A painting of court ladies and one man on horseback, dressed in upper class outing apparel, a 12th century painting by Li Gonglin, as well as a remake of an 8th century original by Tang artist Zhang Xuan.The attire of Song women was distinguished from men's clothing by being fastened on the left, not on the right.

Women wore long dresses or blouses that came down almost to the knee. They also wore skirts and jackets with short or long sleeves. When strolling about outside and along the road, women of wealthy means chose to wear square purple scarves around their shoulders. Ladies also wore hairpins and combs in their hair, while princesses, imperial concubines, and the wives of officials and wealthy merchants wore head ornaments of gold and silver that were shaped in the form of phoenixes and flowers.

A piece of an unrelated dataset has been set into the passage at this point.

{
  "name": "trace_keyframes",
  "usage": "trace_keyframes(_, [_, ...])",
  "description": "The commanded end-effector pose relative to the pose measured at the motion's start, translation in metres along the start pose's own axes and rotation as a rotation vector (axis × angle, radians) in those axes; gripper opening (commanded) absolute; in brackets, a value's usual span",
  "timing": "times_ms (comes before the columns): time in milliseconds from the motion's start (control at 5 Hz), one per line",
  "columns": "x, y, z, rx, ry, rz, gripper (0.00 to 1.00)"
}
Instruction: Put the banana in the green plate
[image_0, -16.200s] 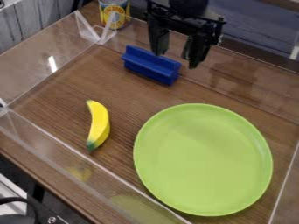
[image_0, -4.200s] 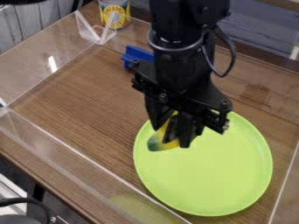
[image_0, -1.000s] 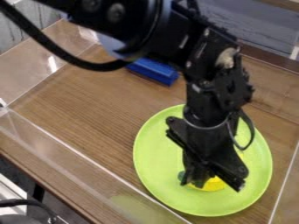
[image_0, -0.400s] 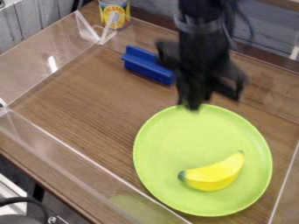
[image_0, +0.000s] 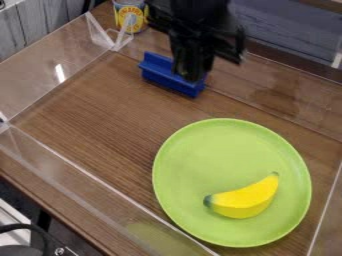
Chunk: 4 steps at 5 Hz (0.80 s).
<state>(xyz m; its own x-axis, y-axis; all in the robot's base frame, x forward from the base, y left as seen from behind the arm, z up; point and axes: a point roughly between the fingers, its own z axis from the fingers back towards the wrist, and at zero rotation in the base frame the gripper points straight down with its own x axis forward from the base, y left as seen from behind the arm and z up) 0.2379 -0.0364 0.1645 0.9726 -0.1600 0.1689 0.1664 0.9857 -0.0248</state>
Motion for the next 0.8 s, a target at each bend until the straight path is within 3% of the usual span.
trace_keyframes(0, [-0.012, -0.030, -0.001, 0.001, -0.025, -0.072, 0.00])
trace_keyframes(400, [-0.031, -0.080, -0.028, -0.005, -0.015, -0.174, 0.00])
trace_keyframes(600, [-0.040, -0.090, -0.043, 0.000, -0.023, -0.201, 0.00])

People in the Song Dynasty never left their homes barefoot, and always had some sort of headgear on.Shops in the city specialized in certain types of hats and headgear, including caps with pointed tails, as well as belts and waistwraps.Only Buddhist monks shaved their heads and strolled about with no headgear or hat of any sort to cover their heads. For footwear, people could purchase leather shoes called 'oiled footwear', wooden sandals, hempen sandals, and the more expensive satin slippers.

In many ways we were thankful that Grandmother was wise enough to allow her feet to grow into normal size (not too big actually) and she could walk normally. This was indeed a big blessing because she had to do so much in her life for her children and grandchildren. But in retrospect, we were glad that her children and her grandchildren later blessed her with good materials for her blouses and trousers. She was always very appreciative of such feminine gifts.

2 memories:

Free Bird said...


I remember the reason why some Chinese officials had pointed tails from the side of their hats..

So they can't lean over to whisper..

I've always assumed that Trousers were some sort of status indicators by the chinese.

I read somewhere that, only the mistress of the house wore cheongsams, and the maids, servants wore the pants.

Just a little something to chuckle about..
"Smart women wear the pants"
I remember this phrase from a woman who was pretty much of a feminist.

Sarawakiana said...

Yes, from historical records and books on social life of the Chinese, the different social classes wore different clothes as an indication of their social status.

Trousers were worn by the working class during the Qing Dynasty. the Cheongsam came from the manchu people,which the Chinese fashioned into one of the most famous costumes in the world.

Think Chinese women, think Cheongsam. It is just so beautiful and elegant.